Classify handwritten digits using the famous MNIST data
This competition was the first in a series of tutorial competitions designed to introduce people to machine learning.
The goal-competition is-to-take an image of a handwritten a-digit, and determine what's digit is. As the competition progresses, we'll release tutorials which explain different machine learning algorithms To get started.
The data for this competition were taken from the MNIST dataset. The MNIST ("Modified National Institute of Standards and technology") datasets are a classic within the machine learning com Munity that have been extensively studied. More detail about the dataset, including machine learning algorithms that has been tried on it and their levels of succes S, can is found at http://yann.lecun.com/exdb/mnist/index.html.

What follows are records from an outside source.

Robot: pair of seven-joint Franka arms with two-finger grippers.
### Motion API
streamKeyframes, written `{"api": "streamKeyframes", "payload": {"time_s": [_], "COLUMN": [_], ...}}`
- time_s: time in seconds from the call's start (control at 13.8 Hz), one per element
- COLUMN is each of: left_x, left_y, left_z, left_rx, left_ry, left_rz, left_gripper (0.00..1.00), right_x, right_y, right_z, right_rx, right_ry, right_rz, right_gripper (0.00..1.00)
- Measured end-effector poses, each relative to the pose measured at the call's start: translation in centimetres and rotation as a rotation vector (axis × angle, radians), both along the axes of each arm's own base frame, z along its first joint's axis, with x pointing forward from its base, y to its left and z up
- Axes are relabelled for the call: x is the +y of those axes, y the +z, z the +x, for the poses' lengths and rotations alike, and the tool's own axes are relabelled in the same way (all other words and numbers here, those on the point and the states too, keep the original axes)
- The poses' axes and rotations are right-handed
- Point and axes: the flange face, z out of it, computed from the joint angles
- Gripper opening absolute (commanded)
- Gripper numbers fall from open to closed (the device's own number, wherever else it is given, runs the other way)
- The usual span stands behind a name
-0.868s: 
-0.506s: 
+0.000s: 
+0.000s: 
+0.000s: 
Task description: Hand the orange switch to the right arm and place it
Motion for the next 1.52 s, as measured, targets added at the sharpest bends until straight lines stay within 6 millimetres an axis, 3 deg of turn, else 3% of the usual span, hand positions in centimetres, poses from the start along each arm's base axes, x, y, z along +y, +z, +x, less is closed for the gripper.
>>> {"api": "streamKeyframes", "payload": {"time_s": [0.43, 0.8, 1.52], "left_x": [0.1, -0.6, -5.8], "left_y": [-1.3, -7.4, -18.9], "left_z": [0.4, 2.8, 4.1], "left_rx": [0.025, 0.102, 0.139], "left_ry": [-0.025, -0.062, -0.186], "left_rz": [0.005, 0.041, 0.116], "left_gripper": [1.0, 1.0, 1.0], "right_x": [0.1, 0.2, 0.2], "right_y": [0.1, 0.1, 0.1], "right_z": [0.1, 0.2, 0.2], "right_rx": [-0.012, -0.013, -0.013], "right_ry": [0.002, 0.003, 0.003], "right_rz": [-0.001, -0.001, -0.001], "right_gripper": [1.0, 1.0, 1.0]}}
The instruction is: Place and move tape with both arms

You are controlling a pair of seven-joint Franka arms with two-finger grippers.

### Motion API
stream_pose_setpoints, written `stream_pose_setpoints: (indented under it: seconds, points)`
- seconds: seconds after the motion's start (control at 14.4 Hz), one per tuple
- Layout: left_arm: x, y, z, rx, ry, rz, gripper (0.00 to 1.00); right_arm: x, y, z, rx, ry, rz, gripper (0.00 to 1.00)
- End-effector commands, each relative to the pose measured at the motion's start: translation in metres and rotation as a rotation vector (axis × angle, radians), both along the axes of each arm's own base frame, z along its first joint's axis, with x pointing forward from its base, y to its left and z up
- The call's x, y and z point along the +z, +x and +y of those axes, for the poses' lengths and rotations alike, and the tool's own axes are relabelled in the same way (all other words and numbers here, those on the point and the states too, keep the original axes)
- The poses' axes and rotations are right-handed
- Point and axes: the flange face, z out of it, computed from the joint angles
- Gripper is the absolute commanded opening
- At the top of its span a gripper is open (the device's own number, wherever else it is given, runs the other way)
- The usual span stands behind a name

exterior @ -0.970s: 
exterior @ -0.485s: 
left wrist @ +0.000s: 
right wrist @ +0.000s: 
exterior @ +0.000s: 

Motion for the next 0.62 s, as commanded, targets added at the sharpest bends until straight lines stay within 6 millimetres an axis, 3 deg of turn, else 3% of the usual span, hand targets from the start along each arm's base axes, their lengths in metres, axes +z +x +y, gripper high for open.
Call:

Title Link: Http://www.kaggle.com/c/digit-recognizer
Digital recognition of handwriting
Data Description: Http://www.kaggle.com/c/digit-recognizer/data
Each picture is 28 pixels long, each pixel is represented by a number (between 0~255), so each picture is represented by a 28x28 number. The training data contains a list of label and 784 column pixel values. The test data does not have a label column. Objective: To train the training data, to obtain the model and predict the label value of the test data.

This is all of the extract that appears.